Deriving a distance formula from the hyperbolic metric $(e^{2ty}(dx)^2+(dy)^2)$

Question

Consider attempting to derive the distance formula

$$d((x_1, y_1), (x_2, y_2)) = \operatorname{arcosh} \left( 1 + \frac{ {(x_2 - x_1)}^2 + {(y_2 - y_1)}^2 }{ 2 y_1 y_2 } \right)$$

from the metric of the Poincare upper half-plane model

$$(ds)^2 = \frac{(dx)^2 + (dy)^2}{y^2}$$

See e.g. here. Though, from what I can see, this is not a straightforward calculation, since it involves solving the geodesic equation.

The problem I have is, what if I need a distance formula for a hyperbolic metric such as from this post, for some $t \in [0,1]$,

$$e^{2ty}(dx)^2+(dy)^2$$

I can no longer fall back on the standard theory of the distance in hyperbolic space to derive the first formula above, since the space no longer has sectional curvature $-1$. Can a distance formula be given in a similar way for $t \in [0,1]$? Would I need to solve the geodesic equation from scratch?

I would have just integrated along a geodesic in the usual way to find the arc length, given the metric as a function of $t$, but even the simple case $t=1$ seems intractable.

Answer 1

EDIT: Fixed the scaling of the distance function: $d_h = d/t$ and not $td$.

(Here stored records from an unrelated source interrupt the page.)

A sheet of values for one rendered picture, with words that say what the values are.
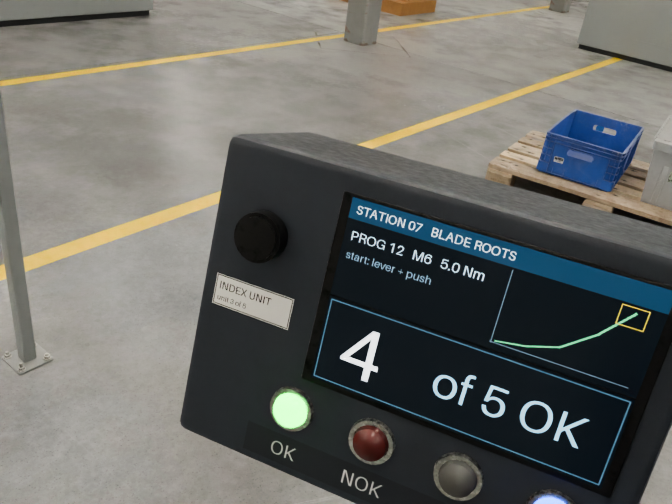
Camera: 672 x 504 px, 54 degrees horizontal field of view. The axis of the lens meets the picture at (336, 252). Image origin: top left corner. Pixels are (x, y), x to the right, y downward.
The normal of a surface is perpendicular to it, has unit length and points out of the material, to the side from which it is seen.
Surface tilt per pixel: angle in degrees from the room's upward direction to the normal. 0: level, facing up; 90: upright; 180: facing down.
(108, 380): 0
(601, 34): 90
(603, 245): 53
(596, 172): 90
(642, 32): 90
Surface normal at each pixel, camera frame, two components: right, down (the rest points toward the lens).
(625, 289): -0.35, 0.18
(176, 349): 0.12, -0.86
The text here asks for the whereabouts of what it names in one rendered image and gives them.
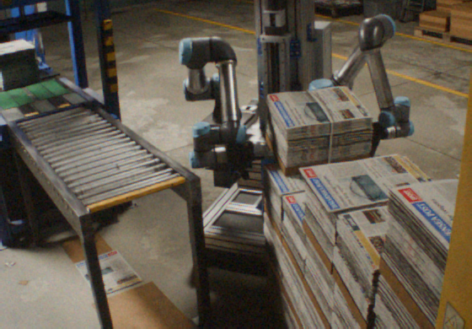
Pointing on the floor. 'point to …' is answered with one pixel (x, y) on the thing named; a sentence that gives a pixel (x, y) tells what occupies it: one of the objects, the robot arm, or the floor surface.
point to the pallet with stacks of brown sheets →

It is not hard to verify that with respect to the metric $$ g = e^{2ty}\,dx^2 + dy^2, $$ the vertical lines are geodesics and the horizontal lines are curves with curvature $-t$ orthogonal to the vertical geodesics. On the other hand, with respect to the metric $$ h = \frac{du^2+dv^2}{t^2v^2} $$ the vertical lines are geodesics and the horizontal lines are curves with curvature $t$ orthogonal to the vertical geodesics. Both metrics have constant Gauss curvature $-t^2$.

Therefore, there is an isometry of the form $(x,y)\mapsto (u(x), v(y))$, which simply reparametrizes the horizontal and vertical lines. If we pull back the metric $h$ using this map, we get \begin{align*} \frac{du^2+dv^2}{t^2v^2} &= \frac{(u'(x))^2\,dx^2 + (v'(y))^2\,dy^2}{(tv(y))^2} \end{align*} Therefore, the map is an isometry if \begin{align*} \left(\frac{u'(x)}{v(y)}\right)^2 &= t^2e^{2ty}\\ \left(\frac{v'(y)}{v(y)}\right)^2 &= t^2 \end{align*} One possible solution is $(u,v) = (tx, e^{-ty})$. Double checking this, \begin{align*} \frac{du^2+dv^2}{t^2v^2} &= \frac{t^2dx^2+ (-te^{-ty}\,dy)^2}{t^2e^{-2ty}}\\ &= e^{2ty}\,dx^2 + dy^2. \end{align*}

$\newcommand\arccosh{\operatorname{arccosh}}$ According to Wikipedia (https://en.wikipedia.org/wiki/Poincar\'e_half-plane_model#Distance_calculation), the distance between two points $(u_1,v_1)$ and $(u_2,v_2)$ in the upper half-plane model of hyperbolic space is $$ d((u_1,v_1),(u_2,v_2)) = \arccosh\left(1 + \frac{|(u_1-u_2,v_1-v_2)|^2}{2v_1v_2}\right). $$ Rescaling this, we see that $$ d_h(u_1,v_1),(u_2,v_2)) = \frac{1}{t}\arccosh\left(1 + \frac{|(u_1-u_2,v_1-v_2)|^2}{2v_1v_2}\right). $$ Therefore, with respect to the metric $g$, the distance between two points $(x_1,y_1)$ and $(x_2,y_2)$ is $$ d_g((x_1,y_1),(x_2,y_2)) = \frac{1}{t}\arccosh\left(1 + \frac{|(t(x_1-x_2),e^{-ty_1}_1-e^{ty_2})|^2}{2e^{-t(y_1-y_2)}}\right). $$

Answer 2

The metric $$ds^2 = e^{2ty}dx^2 + dy^2$$ has constant curvature $-t^2$, which goes from $0$ to $-1$ as $t$ goes from $0$ to $1$. After a few moments' work, for $t\ne 0$, I don't see obvious geodesics other than vertical lines. So I don't see a distance formula in general.

Now, for $t=1$, the metric $e^{2y}dx^2 + dy^2$ is isometric to the usual hyperbolic metric $(du^2+dv^2)/v^2$ on the upper half-plane. The mapping $u=x$, $v=e^{-y}$ is a global isometry. So you can transform the geodesics, and hence the distance formula, back to the plane with this metric of curvature $-1$.